* **Activity**:
Below are the records; copy exactly the stretch from the line containing "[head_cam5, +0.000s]" through the line containing "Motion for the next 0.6", both ends included, and nothing else.

* **Given entries**:

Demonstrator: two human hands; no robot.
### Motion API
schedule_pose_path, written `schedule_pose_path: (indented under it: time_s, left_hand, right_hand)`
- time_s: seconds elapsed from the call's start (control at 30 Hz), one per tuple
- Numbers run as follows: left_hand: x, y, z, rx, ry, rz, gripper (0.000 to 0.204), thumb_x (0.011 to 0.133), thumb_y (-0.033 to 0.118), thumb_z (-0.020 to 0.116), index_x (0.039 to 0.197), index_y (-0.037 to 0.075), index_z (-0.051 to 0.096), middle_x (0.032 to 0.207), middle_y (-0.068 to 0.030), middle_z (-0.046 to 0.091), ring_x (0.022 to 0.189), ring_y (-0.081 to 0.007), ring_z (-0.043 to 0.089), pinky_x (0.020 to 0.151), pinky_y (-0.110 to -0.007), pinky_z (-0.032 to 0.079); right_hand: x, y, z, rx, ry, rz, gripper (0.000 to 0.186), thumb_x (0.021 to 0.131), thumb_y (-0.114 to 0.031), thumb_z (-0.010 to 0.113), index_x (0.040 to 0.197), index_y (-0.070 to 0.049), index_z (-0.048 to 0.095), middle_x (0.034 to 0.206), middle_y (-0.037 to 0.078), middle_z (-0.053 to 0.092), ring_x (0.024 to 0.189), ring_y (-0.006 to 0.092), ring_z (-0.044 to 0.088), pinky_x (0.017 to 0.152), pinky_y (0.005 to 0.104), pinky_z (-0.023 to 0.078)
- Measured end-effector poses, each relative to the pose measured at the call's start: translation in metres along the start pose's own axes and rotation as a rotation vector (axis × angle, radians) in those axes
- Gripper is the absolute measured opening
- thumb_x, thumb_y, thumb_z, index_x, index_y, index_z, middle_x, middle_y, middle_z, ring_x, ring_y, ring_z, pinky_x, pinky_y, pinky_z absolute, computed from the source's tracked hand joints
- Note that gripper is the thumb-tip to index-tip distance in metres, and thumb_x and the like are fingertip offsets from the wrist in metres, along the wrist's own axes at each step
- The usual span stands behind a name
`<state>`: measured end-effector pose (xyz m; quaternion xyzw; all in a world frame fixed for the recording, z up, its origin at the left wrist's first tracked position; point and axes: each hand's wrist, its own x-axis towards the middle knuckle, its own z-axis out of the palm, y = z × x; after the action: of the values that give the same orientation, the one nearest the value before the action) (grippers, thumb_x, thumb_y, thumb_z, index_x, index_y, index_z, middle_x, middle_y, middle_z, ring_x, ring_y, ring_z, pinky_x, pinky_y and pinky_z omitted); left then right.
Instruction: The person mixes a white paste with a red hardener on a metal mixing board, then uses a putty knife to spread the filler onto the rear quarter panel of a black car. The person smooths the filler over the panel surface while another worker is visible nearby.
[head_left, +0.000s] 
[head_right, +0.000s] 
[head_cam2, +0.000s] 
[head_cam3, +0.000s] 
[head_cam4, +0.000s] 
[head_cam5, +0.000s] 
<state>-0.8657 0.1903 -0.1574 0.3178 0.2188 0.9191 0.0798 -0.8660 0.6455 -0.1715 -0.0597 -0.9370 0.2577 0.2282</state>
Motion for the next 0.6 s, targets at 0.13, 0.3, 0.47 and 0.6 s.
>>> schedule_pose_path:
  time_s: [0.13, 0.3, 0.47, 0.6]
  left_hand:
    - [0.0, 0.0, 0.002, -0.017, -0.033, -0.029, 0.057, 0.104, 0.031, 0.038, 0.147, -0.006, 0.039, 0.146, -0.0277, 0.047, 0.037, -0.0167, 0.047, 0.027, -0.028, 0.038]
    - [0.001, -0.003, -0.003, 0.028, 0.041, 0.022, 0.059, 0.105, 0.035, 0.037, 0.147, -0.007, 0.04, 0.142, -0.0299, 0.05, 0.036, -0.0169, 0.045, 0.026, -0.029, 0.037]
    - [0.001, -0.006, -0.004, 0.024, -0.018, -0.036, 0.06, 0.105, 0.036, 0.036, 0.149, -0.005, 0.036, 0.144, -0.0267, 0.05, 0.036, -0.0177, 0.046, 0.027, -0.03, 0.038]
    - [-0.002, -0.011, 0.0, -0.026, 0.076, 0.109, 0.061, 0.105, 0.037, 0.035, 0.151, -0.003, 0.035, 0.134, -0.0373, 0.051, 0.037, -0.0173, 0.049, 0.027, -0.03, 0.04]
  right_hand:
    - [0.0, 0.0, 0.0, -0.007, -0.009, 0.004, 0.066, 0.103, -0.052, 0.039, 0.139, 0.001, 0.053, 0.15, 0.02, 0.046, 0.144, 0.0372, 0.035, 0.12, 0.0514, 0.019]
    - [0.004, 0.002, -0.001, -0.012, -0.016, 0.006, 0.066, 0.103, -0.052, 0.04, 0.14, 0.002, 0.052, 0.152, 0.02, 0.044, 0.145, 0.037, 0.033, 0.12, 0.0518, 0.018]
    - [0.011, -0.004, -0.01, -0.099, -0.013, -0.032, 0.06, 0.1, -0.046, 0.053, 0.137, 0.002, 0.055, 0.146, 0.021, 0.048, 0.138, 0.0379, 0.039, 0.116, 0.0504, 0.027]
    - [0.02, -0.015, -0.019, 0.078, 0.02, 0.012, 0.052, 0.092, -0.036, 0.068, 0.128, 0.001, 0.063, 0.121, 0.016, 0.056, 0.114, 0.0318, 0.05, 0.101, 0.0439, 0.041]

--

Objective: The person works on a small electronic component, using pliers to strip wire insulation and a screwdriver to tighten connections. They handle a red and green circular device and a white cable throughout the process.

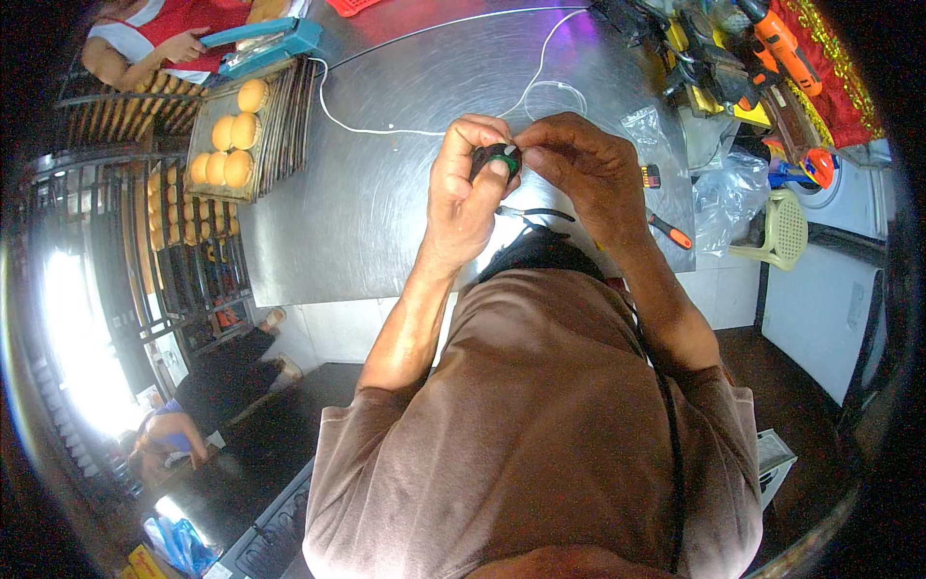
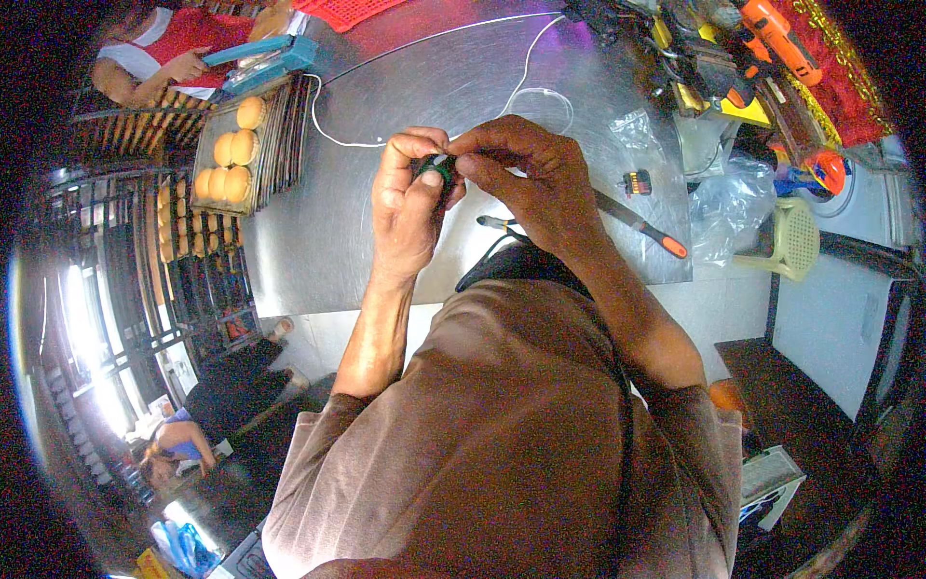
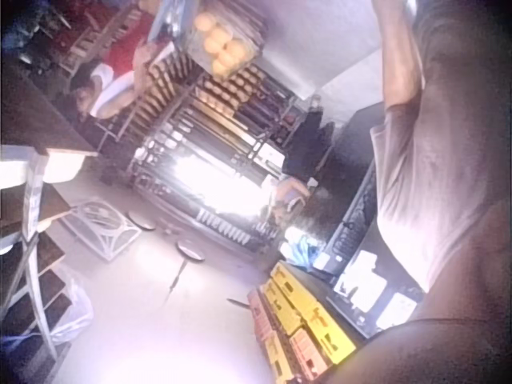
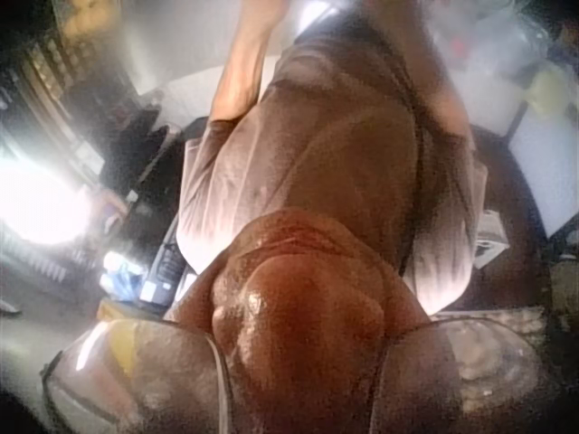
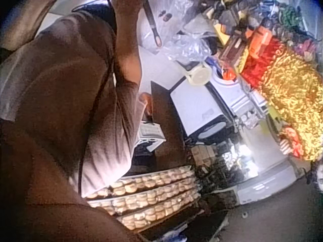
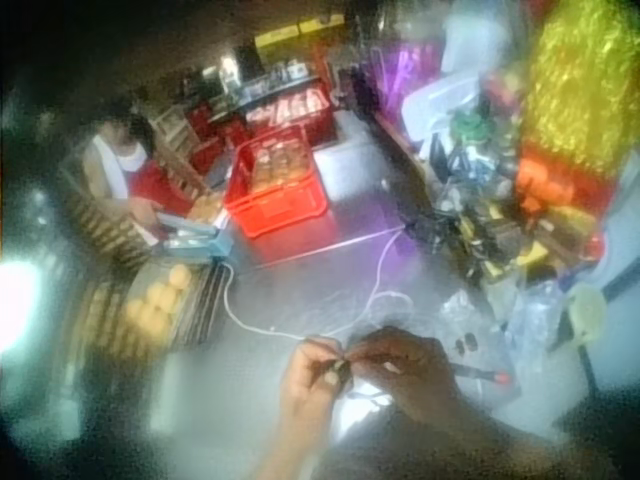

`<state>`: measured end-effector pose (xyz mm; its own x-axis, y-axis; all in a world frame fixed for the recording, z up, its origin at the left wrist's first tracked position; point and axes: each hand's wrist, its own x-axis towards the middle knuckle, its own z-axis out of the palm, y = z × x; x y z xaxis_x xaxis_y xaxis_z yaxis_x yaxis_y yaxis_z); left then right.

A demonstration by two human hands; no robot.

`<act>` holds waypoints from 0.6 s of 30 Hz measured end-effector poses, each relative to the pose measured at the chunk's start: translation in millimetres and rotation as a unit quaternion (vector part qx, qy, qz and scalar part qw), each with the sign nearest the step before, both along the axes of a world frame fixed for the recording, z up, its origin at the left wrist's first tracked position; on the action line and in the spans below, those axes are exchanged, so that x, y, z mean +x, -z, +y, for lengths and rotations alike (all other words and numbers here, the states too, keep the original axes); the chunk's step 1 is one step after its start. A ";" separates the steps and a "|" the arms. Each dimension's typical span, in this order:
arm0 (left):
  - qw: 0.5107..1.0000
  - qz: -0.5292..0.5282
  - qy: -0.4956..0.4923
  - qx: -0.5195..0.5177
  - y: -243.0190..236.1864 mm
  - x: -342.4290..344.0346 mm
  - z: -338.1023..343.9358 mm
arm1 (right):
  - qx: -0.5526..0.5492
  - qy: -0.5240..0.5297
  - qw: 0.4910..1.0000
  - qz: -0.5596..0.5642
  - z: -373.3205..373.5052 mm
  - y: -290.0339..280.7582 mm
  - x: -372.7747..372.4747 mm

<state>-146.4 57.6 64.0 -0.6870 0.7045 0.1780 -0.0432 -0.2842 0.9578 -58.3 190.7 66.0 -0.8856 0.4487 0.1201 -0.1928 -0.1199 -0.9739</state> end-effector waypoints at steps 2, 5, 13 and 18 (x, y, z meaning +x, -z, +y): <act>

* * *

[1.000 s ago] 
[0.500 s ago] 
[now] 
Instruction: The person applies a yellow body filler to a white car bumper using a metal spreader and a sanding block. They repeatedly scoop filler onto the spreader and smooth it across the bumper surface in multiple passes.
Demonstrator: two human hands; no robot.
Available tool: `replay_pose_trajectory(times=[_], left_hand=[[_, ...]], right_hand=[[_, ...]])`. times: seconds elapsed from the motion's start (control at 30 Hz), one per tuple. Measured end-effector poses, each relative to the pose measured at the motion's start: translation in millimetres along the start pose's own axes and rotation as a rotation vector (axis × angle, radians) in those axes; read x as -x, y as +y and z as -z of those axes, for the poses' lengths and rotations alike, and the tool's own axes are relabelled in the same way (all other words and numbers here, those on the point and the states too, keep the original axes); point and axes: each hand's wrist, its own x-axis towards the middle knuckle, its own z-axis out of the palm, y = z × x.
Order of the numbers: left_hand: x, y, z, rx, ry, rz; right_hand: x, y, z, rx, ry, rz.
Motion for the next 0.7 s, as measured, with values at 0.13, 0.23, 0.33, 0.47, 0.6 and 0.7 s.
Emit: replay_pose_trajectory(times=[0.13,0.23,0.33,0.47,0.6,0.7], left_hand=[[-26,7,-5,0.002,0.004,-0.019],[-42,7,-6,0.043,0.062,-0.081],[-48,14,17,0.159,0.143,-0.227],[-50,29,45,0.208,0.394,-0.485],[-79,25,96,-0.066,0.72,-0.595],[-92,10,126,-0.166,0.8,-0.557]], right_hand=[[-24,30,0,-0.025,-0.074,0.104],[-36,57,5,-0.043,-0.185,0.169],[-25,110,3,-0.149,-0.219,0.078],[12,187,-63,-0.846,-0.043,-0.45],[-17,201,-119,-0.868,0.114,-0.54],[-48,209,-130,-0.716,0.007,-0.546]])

* **Problem solution**:
[head_cam5, +0.000s] 
<state>-0.8657 0.1903 -0.1574 0.3178 0.2188 0.9191 0.0798 -0.8660 0.6455 -0.1715 -0.0597 -0.9370 0.2577 0.2282</state>
Motion for the next 0.6 s, targets at 0.13, 0.3, 0.47 and 0.6 s.

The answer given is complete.